Collection entries:
- Opening Delimiter -

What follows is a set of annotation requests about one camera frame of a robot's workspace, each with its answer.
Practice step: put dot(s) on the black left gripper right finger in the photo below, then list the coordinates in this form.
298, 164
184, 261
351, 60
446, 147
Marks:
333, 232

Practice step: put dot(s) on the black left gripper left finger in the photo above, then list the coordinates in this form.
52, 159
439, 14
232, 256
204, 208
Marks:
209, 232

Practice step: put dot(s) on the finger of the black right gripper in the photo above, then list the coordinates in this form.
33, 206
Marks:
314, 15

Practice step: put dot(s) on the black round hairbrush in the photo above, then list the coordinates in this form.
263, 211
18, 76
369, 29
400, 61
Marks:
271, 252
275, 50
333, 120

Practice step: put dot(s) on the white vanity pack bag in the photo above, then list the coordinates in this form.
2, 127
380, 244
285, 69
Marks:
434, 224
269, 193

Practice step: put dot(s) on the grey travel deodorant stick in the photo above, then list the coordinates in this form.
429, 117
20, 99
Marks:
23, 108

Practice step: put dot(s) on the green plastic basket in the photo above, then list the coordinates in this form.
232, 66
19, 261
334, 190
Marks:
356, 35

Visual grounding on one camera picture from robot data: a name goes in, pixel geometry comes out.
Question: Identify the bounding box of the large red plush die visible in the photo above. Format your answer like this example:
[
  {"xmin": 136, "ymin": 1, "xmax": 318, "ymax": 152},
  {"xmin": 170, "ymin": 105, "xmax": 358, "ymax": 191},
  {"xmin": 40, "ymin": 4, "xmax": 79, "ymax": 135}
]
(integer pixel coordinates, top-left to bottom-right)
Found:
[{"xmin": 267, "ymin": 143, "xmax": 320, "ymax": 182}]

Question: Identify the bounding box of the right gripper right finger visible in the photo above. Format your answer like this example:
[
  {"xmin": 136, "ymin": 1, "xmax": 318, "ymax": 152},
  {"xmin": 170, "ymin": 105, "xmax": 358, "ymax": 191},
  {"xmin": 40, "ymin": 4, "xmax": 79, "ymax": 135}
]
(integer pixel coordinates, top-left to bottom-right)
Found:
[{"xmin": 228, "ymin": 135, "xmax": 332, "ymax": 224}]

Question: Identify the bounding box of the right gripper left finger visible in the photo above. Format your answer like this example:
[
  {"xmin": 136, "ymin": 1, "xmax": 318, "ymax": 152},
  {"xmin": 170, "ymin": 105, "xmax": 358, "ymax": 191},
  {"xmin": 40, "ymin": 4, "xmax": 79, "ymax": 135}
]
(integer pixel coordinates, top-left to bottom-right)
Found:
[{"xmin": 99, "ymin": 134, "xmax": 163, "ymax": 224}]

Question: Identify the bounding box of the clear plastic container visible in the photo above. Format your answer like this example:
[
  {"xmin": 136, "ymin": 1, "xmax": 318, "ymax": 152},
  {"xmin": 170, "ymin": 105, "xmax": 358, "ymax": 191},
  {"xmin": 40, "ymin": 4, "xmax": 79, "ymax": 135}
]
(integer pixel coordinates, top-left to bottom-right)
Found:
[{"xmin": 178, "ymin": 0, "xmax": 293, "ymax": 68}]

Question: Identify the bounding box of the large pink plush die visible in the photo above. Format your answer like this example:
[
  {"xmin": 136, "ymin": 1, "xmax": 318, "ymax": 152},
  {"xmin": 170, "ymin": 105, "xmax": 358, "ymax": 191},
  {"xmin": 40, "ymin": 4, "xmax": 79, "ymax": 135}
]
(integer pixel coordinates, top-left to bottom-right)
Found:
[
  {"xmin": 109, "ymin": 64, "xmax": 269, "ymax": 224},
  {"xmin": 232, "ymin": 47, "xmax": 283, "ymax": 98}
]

- Closing Delimiter -

**Task requirements:**
Recopy the entries above in their entirety, exactly.

**Answer space:**
What follows is a set of annotation requests about one camera frame of a robot's workspace, each with its answer.
Practice step: put dot(s) on the black left gripper right finger in the photo below, then list the coordinates in this form.
298, 164
184, 261
351, 60
446, 147
Marks:
333, 232

Practice step: put dot(s) on the black left gripper left finger in the photo above, then list the coordinates in this form.
52, 159
439, 14
232, 256
204, 208
Marks:
209, 232

Practice step: put dot(s) on the finger of the black right gripper in the photo above, then list the coordinates in this form.
33, 206
Marks:
314, 15

Practice step: put dot(s) on the black round hairbrush in the photo above, then list the coordinates in this form.
263, 211
18, 76
369, 29
400, 61
Marks:
271, 252
275, 50
333, 120

Practice step: put dot(s) on the white vanity pack bag in the photo above, then list the coordinates in this form.
2, 127
380, 244
285, 69
Marks:
434, 224
269, 193

Practice step: put dot(s) on the grey travel deodorant stick in the photo above, then list the coordinates in this form.
429, 117
20, 99
Marks:
23, 108

Practice step: put dot(s) on the green plastic basket in the photo above, then list the coordinates in this form.
232, 66
19, 261
334, 190
Marks:
356, 35

Visual grounding on one camera picture from robot data: a name goes in, pixel geometry comes out.
Question: Identify the bounding box of the large red plush die visible in the photo above. Format your answer like this example:
[
  {"xmin": 136, "ymin": 1, "xmax": 318, "ymax": 152},
  {"xmin": 170, "ymin": 105, "xmax": 358, "ymax": 191},
  {"xmin": 40, "ymin": 4, "xmax": 79, "ymax": 135}
]
(integer pixel coordinates, top-left to bottom-right)
Found:
[{"xmin": 267, "ymin": 143, "xmax": 320, "ymax": 182}]

Question: Identify the bounding box of the right gripper right finger visible in the photo above. Format your answer like this example:
[
  {"xmin": 136, "ymin": 1, "xmax": 318, "ymax": 152},
  {"xmin": 170, "ymin": 105, "xmax": 358, "ymax": 191},
  {"xmin": 40, "ymin": 4, "xmax": 79, "ymax": 135}
]
(integer pixel coordinates, top-left to bottom-right)
Found:
[{"xmin": 228, "ymin": 135, "xmax": 332, "ymax": 224}]

Question: Identify the bounding box of the right gripper left finger visible in the photo above. Format your answer like this example:
[
  {"xmin": 136, "ymin": 1, "xmax": 318, "ymax": 152},
  {"xmin": 170, "ymin": 105, "xmax": 358, "ymax": 191},
  {"xmin": 40, "ymin": 4, "xmax": 79, "ymax": 135}
]
(integer pixel coordinates, top-left to bottom-right)
Found:
[{"xmin": 99, "ymin": 134, "xmax": 163, "ymax": 224}]

Question: Identify the bounding box of the clear plastic container visible in the photo above. Format your answer like this example:
[
  {"xmin": 136, "ymin": 1, "xmax": 318, "ymax": 152},
  {"xmin": 170, "ymin": 105, "xmax": 358, "ymax": 191},
  {"xmin": 40, "ymin": 4, "xmax": 79, "ymax": 135}
]
(integer pixel coordinates, top-left to bottom-right)
Found:
[{"xmin": 178, "ymin": 0, "xmax": 293, "ymax": 68}]

Question: Identify the bounding box of the large pink plush die visible in the photo above. Format your answer like this example:
[
  {"xmin": 136, "ymin": 1, "xmax": 318, "ymax": 152},
  {"xmin": 170, "ymin": 105, "xmax": 358, "ymax": 191},
  {"xmin": 40, "ymin": 4, "xmax": 79, "ymax": 135}
]
(integer pixel coordinates, top-left to bottom-right)
Found:
[
  {"xmin": 109, "ymin": 64, "xmax": 269, "ymax": 224},
  {"xmin": 232, "ymin": 47, "xmax": 283, "ymax": 98}
]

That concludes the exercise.